3. Algebraic methods play a fundamental role in the theory of error-correcting codes. Different languages are applied such as algebraic geometry, function field theory, pure algebraic methods, and recently also Gröbner basis theory. This course gives an introduction to the use of Gröbner basis theory in algebraic coding theory and other information theoretical applications.
4. Genetic algorithms are designed to seek for solutions of a given optimality problem. The basic idea is inspired by population biology, where we consider a population of potential solutions. We randomly create new generations and adapt the darwinistic principle: survival of the fittest. Concepts like mutation, recombination and migration are included to allow drift against different solutions.
5. Most mathematical models of physical phenomenon are based on partial differential equations (PDE), and there is rich theory on existence and uniqueness properties of such problems. However, in practice, in order to simulate solutions to such problems, it is necessary to discretize the problems into a finite dimensional setting where the before mentioned theory does not directly apply. One commonly used approach for discretization is the socalled Finite Element Method (FEM). We will for second order elliptic PDEs consider how to apply an FEM for computation of approximative solutions. Furthermore, we will go through the theory required to show that the approximations converge (and how fast they converge), in an appropriate norm, to the true solution when the discretization is refined.

Prerequisites: Basic knowledge in mathematics and statistics.

Evaluation: The participants are evaluated during each lecture by solving exercises which provide and prove an understanding of the presented theory.

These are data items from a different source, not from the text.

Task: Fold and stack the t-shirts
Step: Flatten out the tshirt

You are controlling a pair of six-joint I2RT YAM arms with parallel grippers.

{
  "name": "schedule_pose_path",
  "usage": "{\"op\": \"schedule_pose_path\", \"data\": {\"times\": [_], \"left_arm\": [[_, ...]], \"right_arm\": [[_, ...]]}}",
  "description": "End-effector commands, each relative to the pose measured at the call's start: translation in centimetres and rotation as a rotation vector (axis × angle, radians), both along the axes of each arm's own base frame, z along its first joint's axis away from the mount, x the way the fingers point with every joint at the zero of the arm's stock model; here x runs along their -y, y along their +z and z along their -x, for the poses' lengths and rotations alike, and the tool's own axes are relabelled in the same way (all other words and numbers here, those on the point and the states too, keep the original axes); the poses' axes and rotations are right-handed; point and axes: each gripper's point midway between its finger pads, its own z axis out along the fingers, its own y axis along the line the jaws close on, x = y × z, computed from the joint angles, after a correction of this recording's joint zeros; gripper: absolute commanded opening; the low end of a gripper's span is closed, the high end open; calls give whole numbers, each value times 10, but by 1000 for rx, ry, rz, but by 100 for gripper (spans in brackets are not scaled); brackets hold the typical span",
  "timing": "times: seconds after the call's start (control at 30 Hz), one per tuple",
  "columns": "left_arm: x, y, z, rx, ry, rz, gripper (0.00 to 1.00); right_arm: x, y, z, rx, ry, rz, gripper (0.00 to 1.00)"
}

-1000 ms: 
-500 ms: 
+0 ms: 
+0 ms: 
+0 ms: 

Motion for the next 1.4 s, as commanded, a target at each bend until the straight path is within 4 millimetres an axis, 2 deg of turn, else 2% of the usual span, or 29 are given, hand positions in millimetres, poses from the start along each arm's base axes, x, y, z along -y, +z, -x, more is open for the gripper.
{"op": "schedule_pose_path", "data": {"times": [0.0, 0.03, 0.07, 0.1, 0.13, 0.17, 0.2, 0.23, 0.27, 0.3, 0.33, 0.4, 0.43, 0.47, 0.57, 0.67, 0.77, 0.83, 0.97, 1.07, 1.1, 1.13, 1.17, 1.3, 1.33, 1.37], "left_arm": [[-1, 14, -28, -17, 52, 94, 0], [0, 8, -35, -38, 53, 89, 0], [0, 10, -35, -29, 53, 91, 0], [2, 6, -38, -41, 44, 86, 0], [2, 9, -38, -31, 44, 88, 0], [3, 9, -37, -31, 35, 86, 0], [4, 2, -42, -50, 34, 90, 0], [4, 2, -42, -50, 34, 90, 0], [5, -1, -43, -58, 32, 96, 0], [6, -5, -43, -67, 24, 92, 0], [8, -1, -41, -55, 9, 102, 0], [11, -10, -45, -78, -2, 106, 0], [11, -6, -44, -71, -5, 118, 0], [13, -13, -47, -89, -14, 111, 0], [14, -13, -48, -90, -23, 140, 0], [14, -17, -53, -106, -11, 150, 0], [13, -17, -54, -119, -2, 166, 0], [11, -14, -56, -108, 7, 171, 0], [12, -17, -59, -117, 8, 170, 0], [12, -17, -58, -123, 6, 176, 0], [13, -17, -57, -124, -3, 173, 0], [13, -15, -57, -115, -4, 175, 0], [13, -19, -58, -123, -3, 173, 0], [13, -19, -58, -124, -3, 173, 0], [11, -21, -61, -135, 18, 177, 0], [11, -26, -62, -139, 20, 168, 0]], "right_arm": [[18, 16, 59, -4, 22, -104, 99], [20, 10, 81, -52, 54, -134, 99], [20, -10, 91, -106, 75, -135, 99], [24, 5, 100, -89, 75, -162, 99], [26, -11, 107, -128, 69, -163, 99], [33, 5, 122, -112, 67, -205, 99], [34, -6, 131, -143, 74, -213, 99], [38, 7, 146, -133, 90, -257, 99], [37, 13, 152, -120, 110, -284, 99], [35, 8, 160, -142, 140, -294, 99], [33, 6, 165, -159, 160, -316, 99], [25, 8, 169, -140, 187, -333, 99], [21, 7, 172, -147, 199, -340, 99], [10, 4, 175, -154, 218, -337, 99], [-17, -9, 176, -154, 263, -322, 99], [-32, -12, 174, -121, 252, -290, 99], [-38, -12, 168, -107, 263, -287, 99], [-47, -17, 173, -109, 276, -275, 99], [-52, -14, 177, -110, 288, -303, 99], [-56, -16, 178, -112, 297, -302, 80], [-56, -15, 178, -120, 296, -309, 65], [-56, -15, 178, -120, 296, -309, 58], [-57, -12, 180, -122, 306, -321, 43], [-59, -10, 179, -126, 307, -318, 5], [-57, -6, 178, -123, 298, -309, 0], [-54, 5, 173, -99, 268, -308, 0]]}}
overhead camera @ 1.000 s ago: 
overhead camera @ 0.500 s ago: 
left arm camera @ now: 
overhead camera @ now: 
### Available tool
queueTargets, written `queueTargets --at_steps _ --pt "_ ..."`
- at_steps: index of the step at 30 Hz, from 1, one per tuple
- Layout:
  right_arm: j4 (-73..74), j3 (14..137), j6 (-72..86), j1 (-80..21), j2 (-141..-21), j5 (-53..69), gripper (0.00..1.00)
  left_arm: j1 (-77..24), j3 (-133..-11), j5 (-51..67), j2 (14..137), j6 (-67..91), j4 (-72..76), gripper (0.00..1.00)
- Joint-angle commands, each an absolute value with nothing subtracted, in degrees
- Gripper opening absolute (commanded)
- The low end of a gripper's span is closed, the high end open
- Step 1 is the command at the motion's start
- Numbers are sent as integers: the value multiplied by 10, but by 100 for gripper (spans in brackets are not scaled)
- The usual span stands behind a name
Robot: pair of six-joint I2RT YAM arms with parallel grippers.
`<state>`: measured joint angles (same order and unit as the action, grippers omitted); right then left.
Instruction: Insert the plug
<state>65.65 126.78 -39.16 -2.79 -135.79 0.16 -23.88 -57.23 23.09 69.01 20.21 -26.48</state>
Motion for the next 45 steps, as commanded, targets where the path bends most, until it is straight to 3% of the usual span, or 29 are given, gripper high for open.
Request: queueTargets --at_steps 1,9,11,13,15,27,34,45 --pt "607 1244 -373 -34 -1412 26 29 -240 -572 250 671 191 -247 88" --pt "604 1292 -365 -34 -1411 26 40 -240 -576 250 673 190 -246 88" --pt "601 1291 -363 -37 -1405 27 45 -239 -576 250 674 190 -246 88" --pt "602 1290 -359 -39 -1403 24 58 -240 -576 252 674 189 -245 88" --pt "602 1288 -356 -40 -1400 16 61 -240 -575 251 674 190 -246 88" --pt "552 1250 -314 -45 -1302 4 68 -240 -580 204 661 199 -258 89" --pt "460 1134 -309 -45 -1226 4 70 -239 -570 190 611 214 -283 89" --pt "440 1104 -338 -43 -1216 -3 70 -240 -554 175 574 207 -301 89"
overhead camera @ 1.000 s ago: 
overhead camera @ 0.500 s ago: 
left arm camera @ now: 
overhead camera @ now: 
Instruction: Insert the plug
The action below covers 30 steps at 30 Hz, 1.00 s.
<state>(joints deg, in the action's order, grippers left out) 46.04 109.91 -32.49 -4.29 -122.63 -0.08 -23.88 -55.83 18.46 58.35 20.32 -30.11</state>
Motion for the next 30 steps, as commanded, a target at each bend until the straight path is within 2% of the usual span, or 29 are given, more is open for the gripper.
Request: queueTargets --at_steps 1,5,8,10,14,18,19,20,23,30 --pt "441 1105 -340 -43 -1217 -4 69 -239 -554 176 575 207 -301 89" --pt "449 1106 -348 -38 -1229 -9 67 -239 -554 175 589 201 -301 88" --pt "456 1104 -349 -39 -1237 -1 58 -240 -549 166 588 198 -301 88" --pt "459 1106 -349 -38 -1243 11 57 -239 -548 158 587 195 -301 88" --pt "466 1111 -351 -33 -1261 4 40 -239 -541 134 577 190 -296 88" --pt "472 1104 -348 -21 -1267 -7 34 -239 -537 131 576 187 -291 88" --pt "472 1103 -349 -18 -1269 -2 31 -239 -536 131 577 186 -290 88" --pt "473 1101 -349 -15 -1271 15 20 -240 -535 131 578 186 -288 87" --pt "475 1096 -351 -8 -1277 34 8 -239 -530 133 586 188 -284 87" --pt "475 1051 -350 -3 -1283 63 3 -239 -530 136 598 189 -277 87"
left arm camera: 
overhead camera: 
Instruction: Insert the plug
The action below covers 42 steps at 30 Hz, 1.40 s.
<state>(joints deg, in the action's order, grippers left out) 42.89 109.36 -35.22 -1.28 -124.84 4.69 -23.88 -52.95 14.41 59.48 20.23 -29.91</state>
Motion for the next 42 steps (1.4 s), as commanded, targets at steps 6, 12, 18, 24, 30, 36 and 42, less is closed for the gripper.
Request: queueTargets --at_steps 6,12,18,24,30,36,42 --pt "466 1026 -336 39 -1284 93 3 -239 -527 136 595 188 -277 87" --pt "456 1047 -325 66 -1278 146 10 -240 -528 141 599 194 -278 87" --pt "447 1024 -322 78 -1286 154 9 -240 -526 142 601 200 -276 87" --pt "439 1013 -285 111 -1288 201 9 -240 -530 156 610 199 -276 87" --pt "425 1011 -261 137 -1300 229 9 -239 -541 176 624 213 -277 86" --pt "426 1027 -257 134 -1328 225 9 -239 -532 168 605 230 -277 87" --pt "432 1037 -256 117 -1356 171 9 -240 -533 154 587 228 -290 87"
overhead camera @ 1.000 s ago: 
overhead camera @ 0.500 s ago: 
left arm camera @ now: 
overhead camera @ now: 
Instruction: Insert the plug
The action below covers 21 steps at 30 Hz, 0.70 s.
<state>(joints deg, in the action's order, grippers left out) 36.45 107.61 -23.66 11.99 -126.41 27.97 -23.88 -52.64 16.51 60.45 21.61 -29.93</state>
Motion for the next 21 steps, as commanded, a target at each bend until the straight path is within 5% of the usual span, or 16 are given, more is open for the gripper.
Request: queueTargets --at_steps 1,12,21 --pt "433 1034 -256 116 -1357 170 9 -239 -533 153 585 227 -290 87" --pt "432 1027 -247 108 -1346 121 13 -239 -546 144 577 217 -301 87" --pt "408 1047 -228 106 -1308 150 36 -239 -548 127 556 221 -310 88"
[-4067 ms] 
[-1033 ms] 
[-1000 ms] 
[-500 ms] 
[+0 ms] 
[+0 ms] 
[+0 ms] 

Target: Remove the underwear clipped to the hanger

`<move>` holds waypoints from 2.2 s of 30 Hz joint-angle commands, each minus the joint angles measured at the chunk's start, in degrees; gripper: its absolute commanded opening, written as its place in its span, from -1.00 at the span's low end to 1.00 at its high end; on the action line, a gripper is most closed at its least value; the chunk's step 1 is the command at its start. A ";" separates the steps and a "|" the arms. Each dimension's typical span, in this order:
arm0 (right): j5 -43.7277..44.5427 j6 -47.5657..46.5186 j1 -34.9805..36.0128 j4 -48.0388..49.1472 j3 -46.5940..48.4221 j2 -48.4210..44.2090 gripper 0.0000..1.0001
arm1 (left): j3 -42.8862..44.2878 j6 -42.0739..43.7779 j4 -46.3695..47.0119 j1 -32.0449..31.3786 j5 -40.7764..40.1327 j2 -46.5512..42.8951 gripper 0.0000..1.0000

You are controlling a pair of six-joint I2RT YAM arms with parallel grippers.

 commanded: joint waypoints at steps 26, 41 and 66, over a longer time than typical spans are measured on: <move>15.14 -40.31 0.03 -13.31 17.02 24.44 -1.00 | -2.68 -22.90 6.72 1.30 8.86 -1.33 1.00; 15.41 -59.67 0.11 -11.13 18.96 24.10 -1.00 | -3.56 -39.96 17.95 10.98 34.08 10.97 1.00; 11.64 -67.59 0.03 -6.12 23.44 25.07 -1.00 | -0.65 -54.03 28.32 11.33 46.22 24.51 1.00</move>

In order to pass the course, at least the exercises related to four of the five topics should be satisfactory evaluated.

Organizer: Professor Jesper Møller,  e-mail: jm@math.aau.dk

Lecturers: Associate Professor Jakob Gulddahl Rasmussen, Professor Horia Cornean, Professor Olav Geil, Associate Professor Poul Svante Eriksen, and Assistant Professor Henrik Garde.

ECTS: 4

Time:

Full days (8:15-16:15) on 29. January and 5., 8., 12., and 15. February and

Half days:

(8:15-12:00) on 30 January

(12:30-16:15) on 7, 9, 14, and 16 February

Place: Aalborg University, Skjernvej 4A, Room 3.102.

Zip code:
9220

City:
Aalborg Øst

Number of seats: 40

Important information concerning PhD courses: We have over some time experienced problems with no-show for both project and general courses. It has now reached a point where we are forced to take action. Therefore, the Doctoral School has decided to introduce a no-show fee of DKK 5,000 for each course where the student does not show up. Cancellations are accepted no later than 2 weeks before start of the course. Registered illness is of course an acceptable reason for not showing up on those days. Furthermore, all courses open for registration approximately three months before start. This can hopefully also provide new students a chance to register for courses during the year. We look forward to your registrations.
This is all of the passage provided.